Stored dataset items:
========

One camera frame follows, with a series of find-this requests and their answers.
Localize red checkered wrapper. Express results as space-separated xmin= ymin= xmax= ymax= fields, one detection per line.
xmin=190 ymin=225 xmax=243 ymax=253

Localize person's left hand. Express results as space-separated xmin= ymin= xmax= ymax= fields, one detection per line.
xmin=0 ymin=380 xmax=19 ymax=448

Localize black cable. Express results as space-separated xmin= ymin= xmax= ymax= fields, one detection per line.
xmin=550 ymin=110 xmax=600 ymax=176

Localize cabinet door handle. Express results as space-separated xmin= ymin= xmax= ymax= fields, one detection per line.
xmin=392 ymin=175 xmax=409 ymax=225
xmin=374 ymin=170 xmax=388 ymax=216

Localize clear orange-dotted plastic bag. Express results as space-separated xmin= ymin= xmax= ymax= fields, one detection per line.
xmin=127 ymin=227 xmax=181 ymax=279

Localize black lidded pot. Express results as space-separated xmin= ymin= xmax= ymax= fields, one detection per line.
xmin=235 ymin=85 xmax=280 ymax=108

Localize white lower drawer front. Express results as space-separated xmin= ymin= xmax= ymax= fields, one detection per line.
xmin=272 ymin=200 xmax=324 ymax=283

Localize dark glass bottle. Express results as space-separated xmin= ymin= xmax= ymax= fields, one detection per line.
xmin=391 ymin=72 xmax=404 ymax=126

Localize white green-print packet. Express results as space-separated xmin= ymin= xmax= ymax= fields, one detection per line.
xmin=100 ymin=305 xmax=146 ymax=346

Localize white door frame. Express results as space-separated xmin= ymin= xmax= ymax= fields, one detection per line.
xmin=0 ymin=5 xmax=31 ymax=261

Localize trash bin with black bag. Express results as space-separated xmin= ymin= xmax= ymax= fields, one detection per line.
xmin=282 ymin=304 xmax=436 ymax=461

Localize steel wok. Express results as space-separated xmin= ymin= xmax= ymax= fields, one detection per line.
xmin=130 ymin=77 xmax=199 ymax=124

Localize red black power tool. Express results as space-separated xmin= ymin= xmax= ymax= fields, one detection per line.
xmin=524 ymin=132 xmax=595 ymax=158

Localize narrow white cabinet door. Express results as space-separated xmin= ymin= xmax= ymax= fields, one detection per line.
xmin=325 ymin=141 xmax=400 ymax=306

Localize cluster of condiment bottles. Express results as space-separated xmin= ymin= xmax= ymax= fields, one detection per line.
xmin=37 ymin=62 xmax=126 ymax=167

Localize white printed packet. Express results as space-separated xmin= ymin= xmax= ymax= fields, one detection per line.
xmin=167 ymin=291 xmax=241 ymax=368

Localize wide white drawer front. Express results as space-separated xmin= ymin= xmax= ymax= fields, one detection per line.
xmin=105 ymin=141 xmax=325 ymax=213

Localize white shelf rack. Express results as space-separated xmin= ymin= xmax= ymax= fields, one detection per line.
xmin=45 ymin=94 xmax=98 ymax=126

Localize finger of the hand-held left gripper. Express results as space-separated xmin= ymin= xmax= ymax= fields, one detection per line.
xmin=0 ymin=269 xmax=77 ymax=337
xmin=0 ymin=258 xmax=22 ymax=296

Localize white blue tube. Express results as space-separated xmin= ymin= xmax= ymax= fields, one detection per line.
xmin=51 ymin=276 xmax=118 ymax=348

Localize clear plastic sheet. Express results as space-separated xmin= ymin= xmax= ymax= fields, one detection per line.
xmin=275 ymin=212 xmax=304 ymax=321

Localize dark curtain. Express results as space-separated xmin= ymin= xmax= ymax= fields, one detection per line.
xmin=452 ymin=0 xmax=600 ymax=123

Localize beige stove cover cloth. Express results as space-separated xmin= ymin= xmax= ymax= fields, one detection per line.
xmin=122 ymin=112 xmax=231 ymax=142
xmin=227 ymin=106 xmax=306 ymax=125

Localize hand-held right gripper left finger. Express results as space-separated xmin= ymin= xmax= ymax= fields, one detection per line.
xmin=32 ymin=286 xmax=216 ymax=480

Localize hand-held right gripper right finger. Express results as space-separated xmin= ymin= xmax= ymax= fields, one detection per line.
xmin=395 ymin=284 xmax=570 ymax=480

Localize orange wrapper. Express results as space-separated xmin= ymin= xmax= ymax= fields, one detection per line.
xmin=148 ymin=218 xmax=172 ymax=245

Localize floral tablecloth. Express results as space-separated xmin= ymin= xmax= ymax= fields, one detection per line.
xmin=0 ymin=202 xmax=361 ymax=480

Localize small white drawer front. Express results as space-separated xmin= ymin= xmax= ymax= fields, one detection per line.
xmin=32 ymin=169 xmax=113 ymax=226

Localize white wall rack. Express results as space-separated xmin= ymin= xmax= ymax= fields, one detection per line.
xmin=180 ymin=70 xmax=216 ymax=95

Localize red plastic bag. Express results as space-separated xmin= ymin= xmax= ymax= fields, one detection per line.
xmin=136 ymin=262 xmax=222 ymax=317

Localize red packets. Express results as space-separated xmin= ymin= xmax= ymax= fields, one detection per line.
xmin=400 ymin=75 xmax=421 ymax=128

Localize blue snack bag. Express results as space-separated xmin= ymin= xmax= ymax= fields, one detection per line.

========

Return the entries above word for word.

One camera frame follows, with a series of find-this requests and their answers.
Localize red checkered wrapper. Express results as space-separated xmin= ymin= xmax= ymax= fields, one detection per line.
xmin=190 ymin=225 xmax=243 ymax=253

Localize person's left hand. Express results as space-separated xmin= ymin= xmax= ymax= fields, one detection per line.
xmin=0 ymin=380 xmax=19 ymax=448

Localize black cable. Express results as space-separated xmin= ymin= xmax= ymax= fields, one detection per line.
xmin=550 ymin=110 xmax=600 ymax=176

Localize cabinet door handle. Express results as space-separated xmin= ymin= xmax= ymax= fields, one detection per line.
xmin=392 ymin=175 xmax=409 ymax=225
xmin=374 ymin=170 xmax=388 ymax=216

Localize clear orange-dotted plastic bag. Express results as space-separated xmin= ymin= xmax= ymax= fields, one detection per line.
xmin=127 ymin=227 xmax=181 ymax=279

Localize black lidded pot. Express results as space-separated xmin= ymin= xmax= ymax= fields, one detection per line.
xmin=235 ymin=85 xmax=280 ymax=108

Localize white lower drawer front. Express results as space-separated xmin= ymin= xmax= ymax= fields, one detection per line.
xmin=272 ymin=200 xmax=324 ymax=283

Localize dark glass bottle. Express results as space-separated xmin= ymin= xmax= ymax= fields, one detection per line.
xmin=391 ymin=72 xmax=404 ymax=126

Localize white green-print packet. Express results as space-separated xmin= ymin= xmax= ymax= fields, one detection per line.
xmin=100 ymin=305 xmax=146 ymax=346

Localize white door frame. Express results as space-separated xmin= ymin= xmax= ymax= fields, one detection per line.
xmin=0 ymin=5 xmax=31 ymax=261

Localize trash bin with black bag. Express results as space-separated xmin= ymin= xmax= ymax= fields, one detection per line.
xmin=282 ymin=304 xmax=436 ymax=461

Localize steel wok. Express results as space-separated xmin= ymin= xmax= ymax= fields, one detection per line.
xmin=130 ymin=77 xmax=199 ymax=124

Localize red black power tool. Express results as space-separated xmin= ymin= xmax= ymax= fields, one detection per line.
xmin=524 ymin=132 xmax=595 ymax=158

Localize narrow white cabinet door. Express results as space-separated xmin= ymin= xmax= ymax= fields, one detection per line.
xmin=325 ymin=141 xmax=400 ymax=306

Localize cluster of condiment bottles. Express results as space-separated xmin= ymin= xmax= ymax= fields, one detection per line.
xmin=37 ymin=62 xmax=126 ymax=167

Localize white printed packet. Express results as space-separated xmin= ymin= xmax= ymax= fields, one detection per line.
xmin=167 ymin=291 xmax=241 ymax=368

Localize wide white drawer front. Express results as space-separated xmin= ymin= xmax= ymax= fields, one detection per line.
xmin=105 ymin=141 xmax=325 ymax=213

Localize white shelf rack. Express results as space-separated xmin= ymin= xmax= ymax= fields, one detection per line.
xmin=45 ymin=94 xmax=98 ymax=126

Localize finger of the hand-held left gripper. Express results as space-separated xmin= ymin= xmax= ymax= fields, one detection per line.
xmin=0 ymin=269 xmax=77 ymax=337
xmin=0 ymin=258 xmax=22 ymax=296

Localize white blue tube. Express results as space-separated xmin= ymin= xmax= ymax= fields, one detection per line.
xmin=51 ymin=276 xmax=118 ymax=348

Localize clear plastic sheet. Express results as space-separated xmin= ymin= xmax= ymax= fields, one detection per line.
xmin=275 ymin=212 xmax=304 ymax=321

Localize dark curtain. Express results as space-separated xmin= ymin= xmax= ymax= fields, one detection per line.
xmin=452 ymin=0 xmax=600 ymax=123

Localize beige stove cover cloth. Express results as space-separated xmin= ymin= xmax= ymax= fields, one detection per line.
xmin=122 ymin=112 xmax=231 ymax=142
xmin=227 ymin=106 xmax=306 ymax=125

Localize hand-held right gripper left finger. Express results as space-separated xmin= ymin= xmax= ymax= fields, one detection per line.
xmin=32 ymin=286 xmax=216 ymax=480

Localize hand-held right gripper right finger. Express results as space-separated xmin= ymin= xmax= ymax= fields, one detection per line.
xmin=395 ymin=284 xmax=570 ymax=480

Localize orange wrapper. Express results as space-separated xmin= ymin= xmax= ymax= fields, one detection per line.
xmin=148 ymin=218 xmax=172 ymax=245

Localize floral tablecloth. Express results as space-separated xmin= ymin= xmax= ymax= fields, one detection per line.
xmin=0 ymin=202 xmax=361 ymax=480

Localize small white drawer front. Express results as space-separated xmin= ymin= xmax= ymax= fields, one detection per line.
xmin=32 ymin=169 xmax=113 ymax=226

Localize white wall rack. Express results as space-separated xmin= ymin= xmax= ymax= fields, one detection per line.
xmin=180 ymin=70 xmax=216 ymax=95

Localize red plastic bag. Express results as space-separated xmin= ymin= xmax= ymax= fields, one detection per line.
xmin=136 ymin=262 xmax=222 ymax=317

Localize red packets. Express results as space-separated xmin= ymin= xmax= ymax= fields, one detection per line.
xmin=400 ymin=75 xmax=421 ymax=128

Localize blue snack bag. Express results as space-separated xmin= ymin= xmax= ymax= fields, one detection per line.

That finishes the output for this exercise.